BY : Michael Foust | ChristianHeadlines.com
The U.S. Supreme Court on Thursday ruled that Kentucky’s attorney general has the legal right to defend a statewide abortion restriction even after the governor refused to do so.
The law was passed and signed in 2018 by Republican Gov. Matt Bevin, who was then defeated by Democrat Andy Beshear, the current governor. Abortion clinics filed suit in federal court, seeking to have the law overturned.

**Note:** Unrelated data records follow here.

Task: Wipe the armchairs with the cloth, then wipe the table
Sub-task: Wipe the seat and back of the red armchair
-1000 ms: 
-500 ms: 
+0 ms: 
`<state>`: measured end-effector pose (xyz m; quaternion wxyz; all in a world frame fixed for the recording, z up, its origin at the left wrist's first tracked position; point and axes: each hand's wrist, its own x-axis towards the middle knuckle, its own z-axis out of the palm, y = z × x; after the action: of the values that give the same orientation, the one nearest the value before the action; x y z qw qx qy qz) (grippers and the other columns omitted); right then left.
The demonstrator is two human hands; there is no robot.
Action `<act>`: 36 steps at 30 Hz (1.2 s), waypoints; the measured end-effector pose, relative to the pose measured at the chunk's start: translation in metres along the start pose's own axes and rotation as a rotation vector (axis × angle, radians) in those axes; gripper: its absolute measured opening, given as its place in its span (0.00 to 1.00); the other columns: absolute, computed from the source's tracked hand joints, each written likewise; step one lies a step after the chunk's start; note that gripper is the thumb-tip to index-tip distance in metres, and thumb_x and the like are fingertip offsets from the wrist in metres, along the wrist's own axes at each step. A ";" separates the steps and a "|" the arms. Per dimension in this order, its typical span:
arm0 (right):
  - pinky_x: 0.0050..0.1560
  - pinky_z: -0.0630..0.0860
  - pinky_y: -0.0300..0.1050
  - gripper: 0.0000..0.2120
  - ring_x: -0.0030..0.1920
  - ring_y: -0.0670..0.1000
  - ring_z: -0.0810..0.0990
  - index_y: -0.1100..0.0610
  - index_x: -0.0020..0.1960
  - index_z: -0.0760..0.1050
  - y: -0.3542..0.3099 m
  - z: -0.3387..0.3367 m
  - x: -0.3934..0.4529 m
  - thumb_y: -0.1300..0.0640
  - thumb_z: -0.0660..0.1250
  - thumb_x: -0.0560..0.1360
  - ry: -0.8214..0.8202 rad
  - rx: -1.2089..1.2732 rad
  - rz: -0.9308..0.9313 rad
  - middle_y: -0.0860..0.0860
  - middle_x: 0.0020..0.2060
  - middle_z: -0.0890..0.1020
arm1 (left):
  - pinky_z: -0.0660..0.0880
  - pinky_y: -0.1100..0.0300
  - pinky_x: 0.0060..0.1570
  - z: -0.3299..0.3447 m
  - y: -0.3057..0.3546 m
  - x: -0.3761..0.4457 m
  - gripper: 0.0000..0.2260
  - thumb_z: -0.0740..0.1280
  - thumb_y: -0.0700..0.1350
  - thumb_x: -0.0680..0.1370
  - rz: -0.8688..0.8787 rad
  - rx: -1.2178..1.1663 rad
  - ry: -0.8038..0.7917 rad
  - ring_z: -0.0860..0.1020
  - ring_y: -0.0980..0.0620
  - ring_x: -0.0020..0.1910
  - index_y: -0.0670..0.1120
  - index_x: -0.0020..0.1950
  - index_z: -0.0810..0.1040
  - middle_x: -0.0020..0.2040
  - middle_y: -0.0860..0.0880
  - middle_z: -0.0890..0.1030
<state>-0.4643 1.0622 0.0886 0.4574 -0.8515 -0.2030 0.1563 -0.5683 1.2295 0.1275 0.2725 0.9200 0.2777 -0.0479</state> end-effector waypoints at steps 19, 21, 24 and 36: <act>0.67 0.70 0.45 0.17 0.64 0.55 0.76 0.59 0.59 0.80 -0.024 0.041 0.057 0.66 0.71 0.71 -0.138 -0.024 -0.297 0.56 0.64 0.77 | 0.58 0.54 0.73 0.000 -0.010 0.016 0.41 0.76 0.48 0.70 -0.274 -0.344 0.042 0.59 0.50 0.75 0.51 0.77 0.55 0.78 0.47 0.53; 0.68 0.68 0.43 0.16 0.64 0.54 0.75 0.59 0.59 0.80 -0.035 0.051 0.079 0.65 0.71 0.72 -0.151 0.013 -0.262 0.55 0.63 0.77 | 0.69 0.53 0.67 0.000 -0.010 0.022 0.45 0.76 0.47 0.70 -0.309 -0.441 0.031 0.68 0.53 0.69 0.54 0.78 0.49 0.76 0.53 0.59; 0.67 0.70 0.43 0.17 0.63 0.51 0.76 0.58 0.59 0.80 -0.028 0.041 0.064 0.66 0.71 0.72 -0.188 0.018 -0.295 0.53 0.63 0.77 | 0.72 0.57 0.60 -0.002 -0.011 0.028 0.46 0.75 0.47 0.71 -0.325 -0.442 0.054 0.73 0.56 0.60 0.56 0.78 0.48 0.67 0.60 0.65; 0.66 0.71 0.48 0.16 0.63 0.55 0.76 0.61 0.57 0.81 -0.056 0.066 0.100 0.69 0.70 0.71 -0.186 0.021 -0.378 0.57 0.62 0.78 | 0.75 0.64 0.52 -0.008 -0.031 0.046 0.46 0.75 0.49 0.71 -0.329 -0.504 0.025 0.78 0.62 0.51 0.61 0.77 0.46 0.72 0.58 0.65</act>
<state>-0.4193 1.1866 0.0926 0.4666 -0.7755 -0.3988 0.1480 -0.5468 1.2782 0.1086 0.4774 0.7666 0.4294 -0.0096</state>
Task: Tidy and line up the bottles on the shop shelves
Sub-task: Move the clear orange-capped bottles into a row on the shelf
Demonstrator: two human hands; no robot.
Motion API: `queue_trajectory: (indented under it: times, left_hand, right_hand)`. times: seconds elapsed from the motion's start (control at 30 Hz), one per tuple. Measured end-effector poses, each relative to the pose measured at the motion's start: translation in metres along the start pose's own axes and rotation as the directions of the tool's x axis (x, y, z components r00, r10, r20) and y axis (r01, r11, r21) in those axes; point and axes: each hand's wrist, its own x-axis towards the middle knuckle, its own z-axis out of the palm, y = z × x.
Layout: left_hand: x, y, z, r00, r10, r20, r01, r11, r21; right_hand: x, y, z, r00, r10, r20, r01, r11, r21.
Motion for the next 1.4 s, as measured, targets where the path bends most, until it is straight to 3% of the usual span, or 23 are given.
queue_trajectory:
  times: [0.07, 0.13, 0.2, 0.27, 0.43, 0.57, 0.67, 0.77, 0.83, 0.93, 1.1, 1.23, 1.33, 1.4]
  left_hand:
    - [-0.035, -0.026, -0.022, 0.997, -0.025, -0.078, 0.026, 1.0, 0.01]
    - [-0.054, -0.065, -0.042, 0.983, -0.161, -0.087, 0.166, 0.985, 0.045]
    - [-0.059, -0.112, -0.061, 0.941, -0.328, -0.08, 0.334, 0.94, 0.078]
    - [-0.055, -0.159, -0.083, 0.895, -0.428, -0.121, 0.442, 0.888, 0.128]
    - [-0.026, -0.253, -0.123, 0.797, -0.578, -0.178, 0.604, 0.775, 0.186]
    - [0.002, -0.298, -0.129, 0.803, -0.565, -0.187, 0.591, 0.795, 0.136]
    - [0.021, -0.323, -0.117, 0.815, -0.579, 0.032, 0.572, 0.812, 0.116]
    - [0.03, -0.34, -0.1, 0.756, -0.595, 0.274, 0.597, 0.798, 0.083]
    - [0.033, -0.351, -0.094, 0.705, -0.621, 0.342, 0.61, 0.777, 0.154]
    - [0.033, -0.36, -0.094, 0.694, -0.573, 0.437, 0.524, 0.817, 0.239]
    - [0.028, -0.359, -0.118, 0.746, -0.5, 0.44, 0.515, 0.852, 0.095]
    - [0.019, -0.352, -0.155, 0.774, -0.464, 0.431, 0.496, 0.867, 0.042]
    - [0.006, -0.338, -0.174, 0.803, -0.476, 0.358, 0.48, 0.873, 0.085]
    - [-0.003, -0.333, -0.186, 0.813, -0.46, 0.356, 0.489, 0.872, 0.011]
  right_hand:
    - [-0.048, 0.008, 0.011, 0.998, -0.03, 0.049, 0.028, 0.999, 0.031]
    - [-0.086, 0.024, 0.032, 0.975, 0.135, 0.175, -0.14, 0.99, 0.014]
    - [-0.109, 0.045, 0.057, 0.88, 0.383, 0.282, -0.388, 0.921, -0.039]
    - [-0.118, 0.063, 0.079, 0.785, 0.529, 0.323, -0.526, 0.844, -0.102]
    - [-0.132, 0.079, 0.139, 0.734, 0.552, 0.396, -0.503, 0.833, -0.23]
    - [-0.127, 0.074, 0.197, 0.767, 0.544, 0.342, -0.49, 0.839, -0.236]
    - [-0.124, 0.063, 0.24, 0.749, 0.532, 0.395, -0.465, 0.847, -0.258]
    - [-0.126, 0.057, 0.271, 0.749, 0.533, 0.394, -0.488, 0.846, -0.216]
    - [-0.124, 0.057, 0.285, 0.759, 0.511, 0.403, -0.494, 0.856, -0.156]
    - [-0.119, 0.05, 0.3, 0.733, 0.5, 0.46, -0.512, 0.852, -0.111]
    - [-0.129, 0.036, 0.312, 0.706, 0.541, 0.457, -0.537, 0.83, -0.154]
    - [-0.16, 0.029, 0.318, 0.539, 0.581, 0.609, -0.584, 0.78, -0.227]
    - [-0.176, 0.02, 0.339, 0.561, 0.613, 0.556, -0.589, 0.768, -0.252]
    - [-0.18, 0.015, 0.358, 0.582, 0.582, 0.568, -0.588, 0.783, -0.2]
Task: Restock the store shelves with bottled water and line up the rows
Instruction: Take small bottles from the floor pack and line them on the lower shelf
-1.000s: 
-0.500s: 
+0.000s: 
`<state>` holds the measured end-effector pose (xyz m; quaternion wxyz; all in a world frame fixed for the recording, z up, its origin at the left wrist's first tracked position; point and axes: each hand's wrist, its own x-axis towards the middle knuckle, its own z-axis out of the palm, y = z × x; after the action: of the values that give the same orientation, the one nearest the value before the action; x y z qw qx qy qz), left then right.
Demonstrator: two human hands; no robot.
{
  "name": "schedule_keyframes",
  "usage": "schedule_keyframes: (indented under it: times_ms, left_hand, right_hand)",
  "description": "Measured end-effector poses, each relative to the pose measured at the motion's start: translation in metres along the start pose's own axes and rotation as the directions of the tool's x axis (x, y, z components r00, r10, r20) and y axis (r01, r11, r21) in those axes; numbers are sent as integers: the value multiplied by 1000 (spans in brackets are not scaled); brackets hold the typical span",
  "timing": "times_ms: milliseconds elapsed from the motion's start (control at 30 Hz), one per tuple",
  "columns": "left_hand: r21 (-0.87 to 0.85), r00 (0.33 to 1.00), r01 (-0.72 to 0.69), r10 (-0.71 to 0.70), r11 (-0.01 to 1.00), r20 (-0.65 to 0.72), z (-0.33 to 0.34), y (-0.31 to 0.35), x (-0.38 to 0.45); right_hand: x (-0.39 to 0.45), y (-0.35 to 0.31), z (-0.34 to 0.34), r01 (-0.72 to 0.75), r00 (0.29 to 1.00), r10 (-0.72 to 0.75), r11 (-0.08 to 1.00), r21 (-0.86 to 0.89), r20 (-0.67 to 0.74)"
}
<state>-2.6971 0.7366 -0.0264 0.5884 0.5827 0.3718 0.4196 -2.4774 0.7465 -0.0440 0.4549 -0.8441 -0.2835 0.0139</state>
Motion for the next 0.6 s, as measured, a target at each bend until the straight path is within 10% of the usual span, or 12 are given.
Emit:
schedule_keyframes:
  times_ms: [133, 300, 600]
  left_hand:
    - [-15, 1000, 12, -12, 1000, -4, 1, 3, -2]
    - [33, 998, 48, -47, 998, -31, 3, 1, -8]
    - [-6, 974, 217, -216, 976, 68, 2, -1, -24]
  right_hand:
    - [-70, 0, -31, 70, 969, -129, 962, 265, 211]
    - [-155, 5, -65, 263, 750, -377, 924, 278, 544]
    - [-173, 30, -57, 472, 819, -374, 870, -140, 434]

After the Beshear administration declined to defend the law, Cameron filed a motion to intervene and defend it. The U.S. Sixth Circuit Court of Appeals, though, ruled that Cameron could not intervene.
But the U.S. Supreme Court, in an 8-1 decision Thursday, said Cameron had the legal right to mount a defense.
Justice Samuel Alito, in the majority opinion, wrote that a state has a “weighty interest” in “protecting its own laws.”
“The way in which Kentucky divides executive authority and the unusual course that this litigation took should not obscure the important constitutional consideration at stake,” Alito wrote.
The case did not involve the legality of abortion but rather Cameron’s desire to see the law defended.
In a statement Thursday, Cameron called the decision a “victory for the rule of law.”
“At every turn, we’ve maintained that Kentucky’s law banning live-dismemberment abortions is worth defending and should receive a full defense from the challenge brought by the ACLU and an abortion clinic,” Cameron said. “Today, the U.S. Supreme Court agreed. This is a ruling that many in the Commonwealth have hoped for, and we will proudly continue to carry the mantle for this important pro-life law by going back to the Sixth Circuit and litigating the case.”